### What is being asked
Output each line of the data word for word, from the first through the line that holds "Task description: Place", and leave off whatever follows.

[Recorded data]
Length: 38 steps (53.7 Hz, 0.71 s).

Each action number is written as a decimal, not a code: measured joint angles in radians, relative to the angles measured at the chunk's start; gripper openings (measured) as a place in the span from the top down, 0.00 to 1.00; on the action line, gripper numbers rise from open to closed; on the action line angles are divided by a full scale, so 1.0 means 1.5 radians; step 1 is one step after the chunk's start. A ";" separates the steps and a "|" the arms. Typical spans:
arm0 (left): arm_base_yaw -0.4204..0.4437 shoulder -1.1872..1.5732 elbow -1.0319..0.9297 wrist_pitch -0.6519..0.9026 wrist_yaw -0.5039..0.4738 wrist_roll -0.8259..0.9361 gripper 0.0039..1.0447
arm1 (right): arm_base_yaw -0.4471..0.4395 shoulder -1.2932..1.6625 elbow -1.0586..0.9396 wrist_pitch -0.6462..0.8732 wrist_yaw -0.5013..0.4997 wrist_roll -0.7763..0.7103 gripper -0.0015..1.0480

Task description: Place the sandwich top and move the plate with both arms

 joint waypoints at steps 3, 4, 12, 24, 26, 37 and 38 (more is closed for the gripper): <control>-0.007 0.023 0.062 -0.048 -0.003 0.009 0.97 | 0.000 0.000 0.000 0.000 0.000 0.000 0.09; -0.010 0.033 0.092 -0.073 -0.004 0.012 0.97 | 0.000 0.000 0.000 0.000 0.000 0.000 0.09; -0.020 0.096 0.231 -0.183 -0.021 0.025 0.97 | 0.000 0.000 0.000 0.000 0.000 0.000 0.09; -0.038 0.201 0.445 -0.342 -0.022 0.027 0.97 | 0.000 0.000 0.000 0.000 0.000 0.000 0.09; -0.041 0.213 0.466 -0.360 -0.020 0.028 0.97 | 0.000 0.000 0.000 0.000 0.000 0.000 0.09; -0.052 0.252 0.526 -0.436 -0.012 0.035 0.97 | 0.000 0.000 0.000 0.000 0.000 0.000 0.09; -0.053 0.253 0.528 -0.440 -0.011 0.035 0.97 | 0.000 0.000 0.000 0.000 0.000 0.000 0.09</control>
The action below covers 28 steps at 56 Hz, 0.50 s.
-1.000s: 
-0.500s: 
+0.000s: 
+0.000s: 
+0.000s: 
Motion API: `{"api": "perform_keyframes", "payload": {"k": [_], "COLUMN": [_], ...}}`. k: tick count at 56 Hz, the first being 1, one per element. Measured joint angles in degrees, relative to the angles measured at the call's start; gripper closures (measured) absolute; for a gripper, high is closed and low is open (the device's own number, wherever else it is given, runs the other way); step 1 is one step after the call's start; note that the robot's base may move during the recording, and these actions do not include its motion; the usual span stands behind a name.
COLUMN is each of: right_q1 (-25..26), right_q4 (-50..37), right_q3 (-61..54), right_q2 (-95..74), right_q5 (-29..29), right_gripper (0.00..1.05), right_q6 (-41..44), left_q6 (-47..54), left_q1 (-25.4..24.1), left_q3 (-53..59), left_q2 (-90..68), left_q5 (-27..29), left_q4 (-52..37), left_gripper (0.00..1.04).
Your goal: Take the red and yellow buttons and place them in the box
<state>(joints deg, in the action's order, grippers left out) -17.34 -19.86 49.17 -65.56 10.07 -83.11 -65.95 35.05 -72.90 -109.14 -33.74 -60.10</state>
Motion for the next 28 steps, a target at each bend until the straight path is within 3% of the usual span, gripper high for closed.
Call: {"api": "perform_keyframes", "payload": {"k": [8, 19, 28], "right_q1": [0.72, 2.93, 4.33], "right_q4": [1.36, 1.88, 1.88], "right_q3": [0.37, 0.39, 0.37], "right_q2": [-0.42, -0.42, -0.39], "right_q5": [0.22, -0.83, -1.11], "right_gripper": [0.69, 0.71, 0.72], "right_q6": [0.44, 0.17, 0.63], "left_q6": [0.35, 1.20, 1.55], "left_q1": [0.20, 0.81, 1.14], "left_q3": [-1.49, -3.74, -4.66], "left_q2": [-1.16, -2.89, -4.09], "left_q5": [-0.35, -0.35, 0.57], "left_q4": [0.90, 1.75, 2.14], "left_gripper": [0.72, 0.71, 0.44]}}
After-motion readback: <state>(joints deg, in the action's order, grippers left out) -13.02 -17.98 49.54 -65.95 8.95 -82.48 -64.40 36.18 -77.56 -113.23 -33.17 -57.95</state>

### Solution to the exercise
Length: 38 steps (53.7 Hz, 0.71 s).

Each action number is written as a decimal, not a code: measured joint angles in radians, relative to the angles measured at the chunk's start; gripper openings (measured) as a place in the span from the top down, 0.00 to 1.00; on the action line, gripper numbers rise from open to closed; on the action line angles are divided by a full scale, so 1.0 means 1.5 radians; step 1 is one step after the chunk's start. A ";" separates the steps and a "|" the arms. Typical spans:
arm0 (left): arm_base_yaw -0.4204..0.4437 shoulder -1.1872..1.5732 elbow -1.0319..0.9297 wrist_pitch -0.6519..0.9026 wrist_yaw -0.5039..0.4738 wrist_roll -0.8259..0.9361 gripper 0.0039..1.0447
arm1 (right): arm_base_yaw -0.4471..0.4395 shoulder -1.2932..1.6625 elbow -1.0586..0.9396 wrist_pitch -0.6462..0.8732 wrist_yaw -0.5013..0.4997 wrist_roll -0.7763..0.7103 gripper -0.0015..1.0480

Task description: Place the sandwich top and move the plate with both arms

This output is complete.